THE PROBLEM: Retyping the data exactly is the task. Include every line.
##### INFORMATION SHOWN #####
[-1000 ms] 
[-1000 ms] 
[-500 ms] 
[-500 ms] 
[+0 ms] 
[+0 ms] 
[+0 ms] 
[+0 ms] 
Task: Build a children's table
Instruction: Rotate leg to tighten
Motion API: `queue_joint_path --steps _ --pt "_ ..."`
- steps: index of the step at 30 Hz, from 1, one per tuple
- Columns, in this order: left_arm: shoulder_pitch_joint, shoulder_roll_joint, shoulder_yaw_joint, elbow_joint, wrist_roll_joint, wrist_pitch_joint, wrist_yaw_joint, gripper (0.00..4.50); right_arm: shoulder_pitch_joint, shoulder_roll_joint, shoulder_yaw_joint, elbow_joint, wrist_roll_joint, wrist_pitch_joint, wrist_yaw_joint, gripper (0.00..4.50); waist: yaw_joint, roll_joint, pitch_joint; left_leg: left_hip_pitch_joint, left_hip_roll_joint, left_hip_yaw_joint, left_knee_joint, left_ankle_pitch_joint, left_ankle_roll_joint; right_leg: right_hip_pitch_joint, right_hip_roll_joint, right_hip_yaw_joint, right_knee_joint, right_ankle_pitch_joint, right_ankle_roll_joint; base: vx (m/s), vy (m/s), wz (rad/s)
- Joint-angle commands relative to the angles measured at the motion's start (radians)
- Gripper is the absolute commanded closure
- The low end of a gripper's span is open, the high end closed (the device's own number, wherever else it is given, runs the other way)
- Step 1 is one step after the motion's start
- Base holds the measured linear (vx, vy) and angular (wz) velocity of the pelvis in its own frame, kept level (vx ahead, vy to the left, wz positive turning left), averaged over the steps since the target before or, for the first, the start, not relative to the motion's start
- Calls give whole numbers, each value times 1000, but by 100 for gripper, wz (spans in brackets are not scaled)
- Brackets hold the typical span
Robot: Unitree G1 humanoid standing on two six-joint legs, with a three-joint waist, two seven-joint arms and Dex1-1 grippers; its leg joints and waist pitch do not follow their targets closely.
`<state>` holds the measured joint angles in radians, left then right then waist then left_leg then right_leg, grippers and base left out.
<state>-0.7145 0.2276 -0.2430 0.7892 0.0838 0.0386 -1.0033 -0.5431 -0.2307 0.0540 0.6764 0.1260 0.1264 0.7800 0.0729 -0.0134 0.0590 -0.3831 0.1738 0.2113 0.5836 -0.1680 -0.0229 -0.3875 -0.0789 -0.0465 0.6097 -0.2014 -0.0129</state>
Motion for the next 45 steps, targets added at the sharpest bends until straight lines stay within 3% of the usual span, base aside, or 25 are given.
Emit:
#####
EXERCISE OUTPUT:
[-1000 ms] 
[-1000 ms] 
[-500 ms] 
[-500 ms] 
[+0 ms] 
[+0 ms] 
[+0 ms] 
[+0 ms] 
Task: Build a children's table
Instruction: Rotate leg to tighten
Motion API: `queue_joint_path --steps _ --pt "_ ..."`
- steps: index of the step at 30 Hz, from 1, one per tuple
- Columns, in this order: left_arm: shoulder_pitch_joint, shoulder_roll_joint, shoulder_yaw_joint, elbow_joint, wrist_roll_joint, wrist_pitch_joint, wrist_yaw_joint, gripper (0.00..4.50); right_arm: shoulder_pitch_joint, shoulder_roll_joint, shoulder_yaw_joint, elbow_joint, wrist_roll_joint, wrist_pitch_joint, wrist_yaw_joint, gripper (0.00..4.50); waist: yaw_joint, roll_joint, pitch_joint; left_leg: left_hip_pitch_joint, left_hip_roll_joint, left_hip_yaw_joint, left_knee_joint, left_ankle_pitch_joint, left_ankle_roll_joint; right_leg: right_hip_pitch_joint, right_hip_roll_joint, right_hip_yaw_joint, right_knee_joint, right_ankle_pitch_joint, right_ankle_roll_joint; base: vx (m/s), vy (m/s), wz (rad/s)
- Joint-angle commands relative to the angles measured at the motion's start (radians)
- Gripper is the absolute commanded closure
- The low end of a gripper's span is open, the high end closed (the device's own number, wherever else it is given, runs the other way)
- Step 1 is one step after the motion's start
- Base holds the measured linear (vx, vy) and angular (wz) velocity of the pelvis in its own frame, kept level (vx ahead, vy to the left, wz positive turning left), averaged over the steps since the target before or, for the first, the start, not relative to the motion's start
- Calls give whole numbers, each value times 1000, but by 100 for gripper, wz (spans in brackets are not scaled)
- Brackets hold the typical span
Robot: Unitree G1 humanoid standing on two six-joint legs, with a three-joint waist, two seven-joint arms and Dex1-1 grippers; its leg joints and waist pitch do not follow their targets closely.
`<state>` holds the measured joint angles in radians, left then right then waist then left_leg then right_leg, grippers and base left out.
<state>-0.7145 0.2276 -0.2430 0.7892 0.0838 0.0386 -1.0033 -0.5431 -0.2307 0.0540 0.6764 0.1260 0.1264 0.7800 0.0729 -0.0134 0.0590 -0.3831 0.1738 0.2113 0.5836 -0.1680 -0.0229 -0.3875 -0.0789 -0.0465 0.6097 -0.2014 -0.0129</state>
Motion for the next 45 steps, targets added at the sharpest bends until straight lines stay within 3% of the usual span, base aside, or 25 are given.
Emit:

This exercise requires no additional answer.